The Office Deployment Toolkit is periodically updated and is also the primary tool for updating the App-V package. The flattener component puts in a permanent package GUID that simplifies updating and allows for updating with the Office 365 update cycle which is in line with patch Tuesday. The Office Deployment Toolkit is also the mechanism for determining which Office applications are part of your overall Office package.

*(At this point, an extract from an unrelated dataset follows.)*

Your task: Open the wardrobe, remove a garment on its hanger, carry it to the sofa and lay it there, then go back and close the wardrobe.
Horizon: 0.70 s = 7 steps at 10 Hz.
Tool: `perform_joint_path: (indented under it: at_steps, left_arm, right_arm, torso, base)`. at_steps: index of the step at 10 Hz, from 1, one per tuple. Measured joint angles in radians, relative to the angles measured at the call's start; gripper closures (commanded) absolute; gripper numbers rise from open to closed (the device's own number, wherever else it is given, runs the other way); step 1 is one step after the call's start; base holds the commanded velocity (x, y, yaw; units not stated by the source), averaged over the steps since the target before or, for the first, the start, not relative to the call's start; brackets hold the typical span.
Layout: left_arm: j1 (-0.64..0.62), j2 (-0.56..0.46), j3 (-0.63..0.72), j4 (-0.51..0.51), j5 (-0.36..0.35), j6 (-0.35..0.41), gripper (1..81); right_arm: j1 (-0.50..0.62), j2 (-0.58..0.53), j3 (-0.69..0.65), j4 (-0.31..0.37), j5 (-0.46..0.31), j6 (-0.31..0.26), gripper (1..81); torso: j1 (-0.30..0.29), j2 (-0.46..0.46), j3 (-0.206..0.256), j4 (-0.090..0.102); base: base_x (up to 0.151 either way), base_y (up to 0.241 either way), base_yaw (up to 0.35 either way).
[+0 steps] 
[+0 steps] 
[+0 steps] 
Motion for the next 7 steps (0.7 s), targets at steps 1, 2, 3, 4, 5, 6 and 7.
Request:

While the Office 2013 AppV package originates with Click-to-Run from the Office365 CDN, starting with Service Pack 2 of App-V 5, the App-V package can also be activated via Volume Licensing as well as Office 365 subscription licensing. This means that the Office AppV package is now the most flexible option for licensing as it is the only package format that can be activated through either subscription or volume licensing. Bear in mind the activation method will be embedded into the package upon flattening.

Dynamic Virtualization

The Office 2013 APPV package was also the first introduction to JITV (Just-in-Time Virtualization) or what is known as “dynamic virtualization.” This allowed for better shell integration and enhanced the behavior of the virtualization handler components through tighter integrated extension points. This would be available for other AppV applications beginning with App-V 5 Service Pack 2.

In Essence, the newer the version of Office is, the tighter the integration options are. This allows for Office to be incorporated into your overall App-V application factory where the new Office can be leveraged for primary use under App-V while legacy versions can be leveraged (and) isolated for special circumstances.